* **What this task involves**
The answer is all of the data repeated exactly, with each picture omitted.
━━━━━━
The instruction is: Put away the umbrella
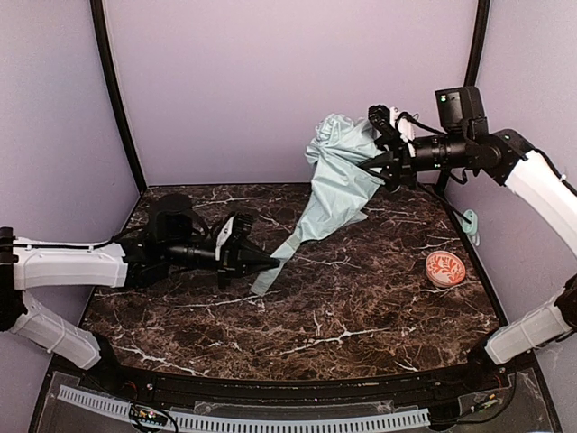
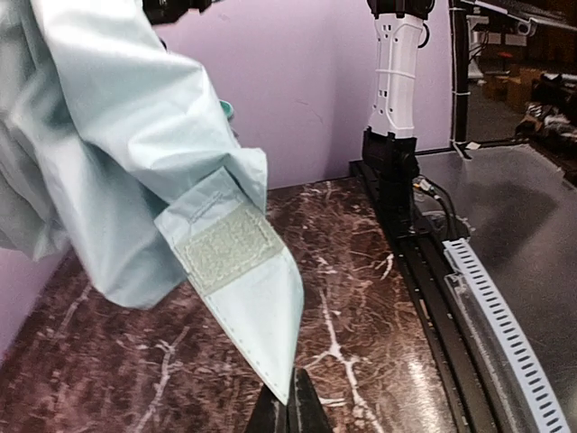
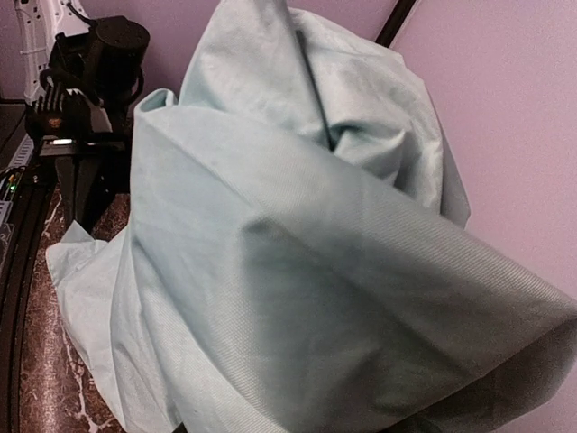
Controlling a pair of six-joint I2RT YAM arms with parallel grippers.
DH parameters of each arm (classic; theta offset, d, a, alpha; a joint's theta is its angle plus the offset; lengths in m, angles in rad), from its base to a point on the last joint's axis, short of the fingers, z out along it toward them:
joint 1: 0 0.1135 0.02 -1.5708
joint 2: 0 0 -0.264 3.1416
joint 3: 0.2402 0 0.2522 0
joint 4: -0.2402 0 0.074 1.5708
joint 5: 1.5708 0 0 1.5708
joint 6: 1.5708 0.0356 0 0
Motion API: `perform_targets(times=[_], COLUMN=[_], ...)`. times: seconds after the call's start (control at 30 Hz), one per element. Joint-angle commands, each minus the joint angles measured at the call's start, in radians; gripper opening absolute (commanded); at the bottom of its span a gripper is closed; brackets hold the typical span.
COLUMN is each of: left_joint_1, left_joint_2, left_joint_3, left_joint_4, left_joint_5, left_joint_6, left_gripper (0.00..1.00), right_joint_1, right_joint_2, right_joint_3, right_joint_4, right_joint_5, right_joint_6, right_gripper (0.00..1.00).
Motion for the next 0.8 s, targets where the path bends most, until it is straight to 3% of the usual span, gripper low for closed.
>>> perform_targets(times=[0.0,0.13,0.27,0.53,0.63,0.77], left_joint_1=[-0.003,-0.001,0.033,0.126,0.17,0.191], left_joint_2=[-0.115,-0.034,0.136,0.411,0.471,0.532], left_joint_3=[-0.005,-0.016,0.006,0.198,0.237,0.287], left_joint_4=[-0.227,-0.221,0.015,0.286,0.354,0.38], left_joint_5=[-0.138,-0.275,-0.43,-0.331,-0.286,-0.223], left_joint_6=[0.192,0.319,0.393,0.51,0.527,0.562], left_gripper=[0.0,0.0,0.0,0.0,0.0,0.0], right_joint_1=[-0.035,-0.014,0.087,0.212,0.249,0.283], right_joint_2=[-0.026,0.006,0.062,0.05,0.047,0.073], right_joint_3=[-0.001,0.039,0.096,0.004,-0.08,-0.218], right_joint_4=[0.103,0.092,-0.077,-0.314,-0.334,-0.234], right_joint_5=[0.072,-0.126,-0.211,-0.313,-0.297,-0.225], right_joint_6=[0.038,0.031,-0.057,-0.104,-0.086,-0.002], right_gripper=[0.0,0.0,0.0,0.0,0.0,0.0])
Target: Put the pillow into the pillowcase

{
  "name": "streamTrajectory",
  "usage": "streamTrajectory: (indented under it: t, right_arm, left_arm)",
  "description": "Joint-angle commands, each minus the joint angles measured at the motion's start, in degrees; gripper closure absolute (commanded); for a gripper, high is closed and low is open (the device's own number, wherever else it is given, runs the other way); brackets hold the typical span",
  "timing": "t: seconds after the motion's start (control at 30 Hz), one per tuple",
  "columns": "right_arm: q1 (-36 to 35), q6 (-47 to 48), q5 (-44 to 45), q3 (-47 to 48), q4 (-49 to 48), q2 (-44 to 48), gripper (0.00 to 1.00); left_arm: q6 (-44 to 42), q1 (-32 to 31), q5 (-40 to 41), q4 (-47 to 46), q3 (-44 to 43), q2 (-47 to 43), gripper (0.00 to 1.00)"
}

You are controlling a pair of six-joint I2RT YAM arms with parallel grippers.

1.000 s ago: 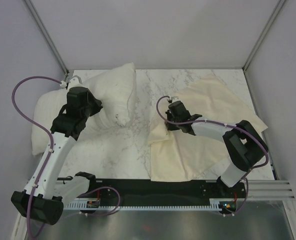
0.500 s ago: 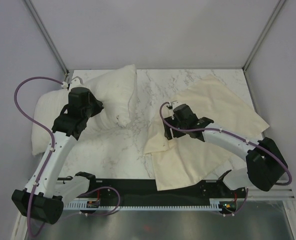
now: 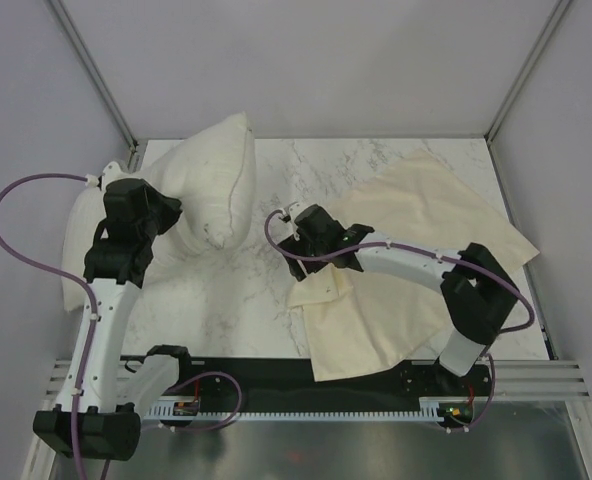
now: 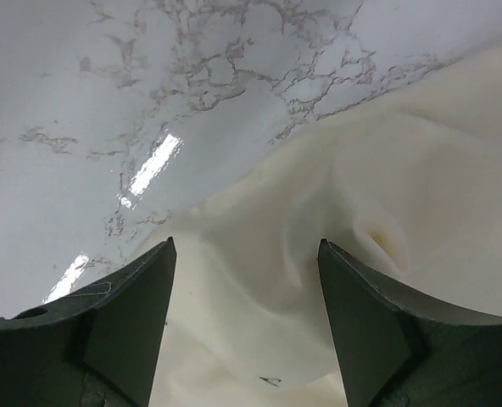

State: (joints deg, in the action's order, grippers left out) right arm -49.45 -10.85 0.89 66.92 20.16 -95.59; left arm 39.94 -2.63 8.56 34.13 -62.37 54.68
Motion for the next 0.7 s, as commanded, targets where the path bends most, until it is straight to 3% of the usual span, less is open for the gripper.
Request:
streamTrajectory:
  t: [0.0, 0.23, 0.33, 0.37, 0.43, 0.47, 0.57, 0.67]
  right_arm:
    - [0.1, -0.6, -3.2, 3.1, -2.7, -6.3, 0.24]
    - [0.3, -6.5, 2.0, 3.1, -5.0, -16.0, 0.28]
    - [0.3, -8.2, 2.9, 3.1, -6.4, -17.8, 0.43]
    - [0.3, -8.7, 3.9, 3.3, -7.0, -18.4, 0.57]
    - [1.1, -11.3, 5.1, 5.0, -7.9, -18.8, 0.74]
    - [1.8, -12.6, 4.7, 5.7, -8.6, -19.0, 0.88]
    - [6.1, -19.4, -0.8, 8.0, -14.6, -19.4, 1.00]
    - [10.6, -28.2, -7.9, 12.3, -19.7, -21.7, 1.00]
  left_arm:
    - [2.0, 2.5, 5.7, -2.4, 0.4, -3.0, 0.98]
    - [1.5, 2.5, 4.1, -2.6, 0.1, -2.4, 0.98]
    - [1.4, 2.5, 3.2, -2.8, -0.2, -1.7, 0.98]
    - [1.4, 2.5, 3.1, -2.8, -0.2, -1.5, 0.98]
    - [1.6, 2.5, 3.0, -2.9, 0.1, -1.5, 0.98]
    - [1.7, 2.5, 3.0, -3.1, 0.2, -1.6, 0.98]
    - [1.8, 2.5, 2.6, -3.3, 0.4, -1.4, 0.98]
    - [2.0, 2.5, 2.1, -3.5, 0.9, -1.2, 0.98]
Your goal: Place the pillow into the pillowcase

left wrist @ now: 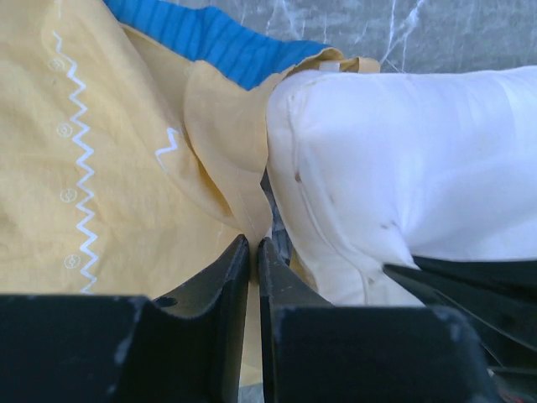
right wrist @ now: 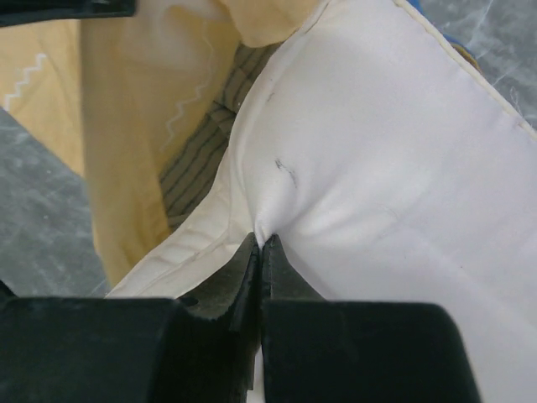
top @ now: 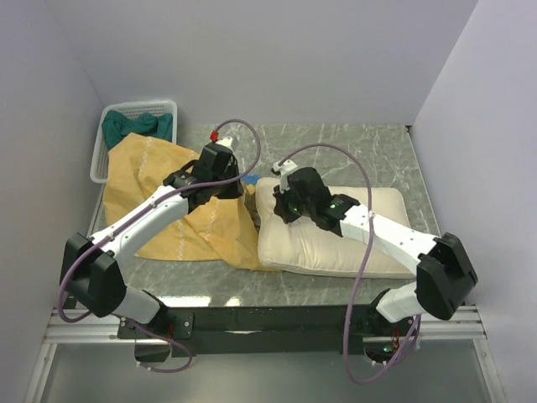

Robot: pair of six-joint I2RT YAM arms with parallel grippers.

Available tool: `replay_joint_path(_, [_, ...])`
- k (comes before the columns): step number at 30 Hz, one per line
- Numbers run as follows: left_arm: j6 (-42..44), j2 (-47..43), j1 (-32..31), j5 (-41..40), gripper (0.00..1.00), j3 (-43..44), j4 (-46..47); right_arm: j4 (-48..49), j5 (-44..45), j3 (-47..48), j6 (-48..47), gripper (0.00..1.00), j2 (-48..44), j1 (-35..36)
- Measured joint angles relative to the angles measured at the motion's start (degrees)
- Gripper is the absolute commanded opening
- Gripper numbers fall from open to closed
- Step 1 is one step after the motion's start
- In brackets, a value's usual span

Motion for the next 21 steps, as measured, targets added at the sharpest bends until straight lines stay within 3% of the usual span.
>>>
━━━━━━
* **Exercise output**
The instruction is: Put away the umbrella
Controlling a pair of six-joint I2RT YAM arms with parallel grippers.
DH parameters of each arm (classic; theta offset, d, a, alpha; a joint's theta is its angle plus the offset; lengths in m, angles in rad), from its base to a point on the last joint's axis, short of the fingers, z out along it toward them:
joint 1: 0 0.1135 0.02 -1.5708
joint 2: 0 0 -0.264 3.1416
joint 3: 0.2402 0 0.2522 0
joint 4: -0.2402 0 0.074 1.5708
joint 5: 1.5708 0 0 1.5708
joint 6: 1.5708 0.0356 0 0
Motion API: `perform_targets(times=[_], COLUMN=[_], ...)`. times: seconds after the call's start (control at 30 Hz), one per element. Joint-angle commands, each minus the joint angles measured at the call's start, in radians; gripper opening absolute (commanded); at the bottom of its span a gripper is closed; brackets hold the typical span.
COLUMN is each of: left_joint_1, left_joint_2, left_joint_3, left_joint_4, left_joint_5, left_joint_6, left_gripper (0.00..1.00), right_joint_1, right_joint_2, right_joint_3, right_joint_4, right_joint_5, right_joint_6, right_gripper (0.00..1.00).
Motion for the next 0.8 s, targets where the path bends most, until it is straight to 3% of the usual span, gripper low for closed.
>>> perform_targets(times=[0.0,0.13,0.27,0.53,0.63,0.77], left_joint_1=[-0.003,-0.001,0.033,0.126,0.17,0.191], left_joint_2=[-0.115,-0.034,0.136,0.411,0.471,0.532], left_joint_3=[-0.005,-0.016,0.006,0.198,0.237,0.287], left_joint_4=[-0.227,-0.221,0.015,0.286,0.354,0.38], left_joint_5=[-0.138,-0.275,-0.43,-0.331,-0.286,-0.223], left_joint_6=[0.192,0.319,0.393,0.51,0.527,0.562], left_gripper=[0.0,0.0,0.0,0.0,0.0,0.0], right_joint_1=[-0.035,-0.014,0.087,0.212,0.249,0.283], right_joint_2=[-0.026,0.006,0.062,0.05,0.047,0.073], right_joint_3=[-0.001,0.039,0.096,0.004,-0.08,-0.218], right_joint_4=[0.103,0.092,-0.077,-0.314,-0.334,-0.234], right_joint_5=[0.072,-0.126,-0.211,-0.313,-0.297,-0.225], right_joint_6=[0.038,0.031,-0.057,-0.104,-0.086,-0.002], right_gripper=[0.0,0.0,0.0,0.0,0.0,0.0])
Target: Put the pillow into the pillowcase

{
  "name": "streamTrajectory",
  "usage": "streamTrajectory: (indented under it: t, right_arm, left_arm)",
  "description": "Joint-angle commands, each minus the joint angles measured at the motion's start, in degrees; gripper closure absolute (commanded); for a gripper, high is closed and low is open (the device's own number, wherever else it is given, runs the other way); brackets hold the typical span",
  "timing": "t: seconds after the motion's start (control at 30 Hz), one per tuple",
  "columns": "right_arm: q1 (-36 to 35), q6 (-47 to 48), q5 (-44 to 45), q3 (-47 to 48), q4 (-49 to 48), q2 (-44 to 48), gripper (0.00 to 1.00); left_arm: q6 (-44 to 42), q1 (-32 to 31), q5 (-40 to 41), q4 (-47 to 46), q3 (-44 to 43), q2 (-47 to 43), gripper (0.00 to 1.00)"
}

You are controlling a pair of six-joint I2RT YAM arms with parallel grippers.

1.000 s ago: 
0.500 s ago: 
now: 
now: 

State: (joints deg, in the action's order, grippers left out) right arm -49.45 -10.85 0.89 66.92 20.16 -95.59; left arm 39.94 -2.63 8.56 34.13 -62.37 54.68
Motion for the next 0.7 s, as commanded, targets where the path bends most, until it is straight to 3% of the usual span, less is open for the gripper.
Request:
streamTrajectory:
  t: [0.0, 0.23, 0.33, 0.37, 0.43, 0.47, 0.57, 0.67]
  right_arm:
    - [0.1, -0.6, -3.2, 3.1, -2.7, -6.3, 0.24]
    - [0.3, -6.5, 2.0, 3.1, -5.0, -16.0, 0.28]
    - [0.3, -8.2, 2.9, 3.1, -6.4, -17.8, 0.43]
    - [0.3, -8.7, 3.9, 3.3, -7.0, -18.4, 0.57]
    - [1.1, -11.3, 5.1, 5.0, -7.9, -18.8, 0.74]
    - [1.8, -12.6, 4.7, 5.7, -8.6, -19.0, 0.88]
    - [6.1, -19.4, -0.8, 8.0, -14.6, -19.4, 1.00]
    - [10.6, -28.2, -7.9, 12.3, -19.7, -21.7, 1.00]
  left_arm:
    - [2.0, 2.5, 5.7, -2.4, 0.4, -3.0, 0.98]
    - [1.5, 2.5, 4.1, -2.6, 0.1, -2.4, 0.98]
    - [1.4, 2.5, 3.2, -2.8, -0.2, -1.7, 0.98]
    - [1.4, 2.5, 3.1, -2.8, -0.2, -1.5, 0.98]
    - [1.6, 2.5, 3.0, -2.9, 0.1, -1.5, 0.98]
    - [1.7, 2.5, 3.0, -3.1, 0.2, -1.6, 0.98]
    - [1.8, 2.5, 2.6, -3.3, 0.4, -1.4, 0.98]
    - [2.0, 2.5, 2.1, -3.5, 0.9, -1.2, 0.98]
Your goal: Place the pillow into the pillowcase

left wrist @ now: 
right wrist @ now: 
top @ now: 

Robot: pair of six-joint I2RT YAM arms with parallel grippers.

Available tool: `replay_joint_path(_, [_, ...])`
- k (comes before the columns): step number at 30 Hz, one per line
- Numbers run as follows: left_arm: j6 (-42..44), j2 (-47..43), j1 (-32..31), j5 (-41..40), gripper (0.00..1.00), j3 (-43..44), j4 (-46..47); right_arm: j4 (-48..49), j5 (-44..45), j3 (-47..48), j6 (-48..47), gripper (0.00..1.00), j2 (-48..44), j1 (-35..36)
- Measured joint angles relative to the angles measured at the motion's start (degrees)
- Gripper is the absolute commanded opening
- Gripper numbers fall from open to closed
- Step 1 is one step after the motion's start
- In brackets, a value's usual span

Motion for the next 21 steps, as measured, targets added at the sharpest bends until straight lines stay within 3% of the usual span.
>>>

This completes the answer.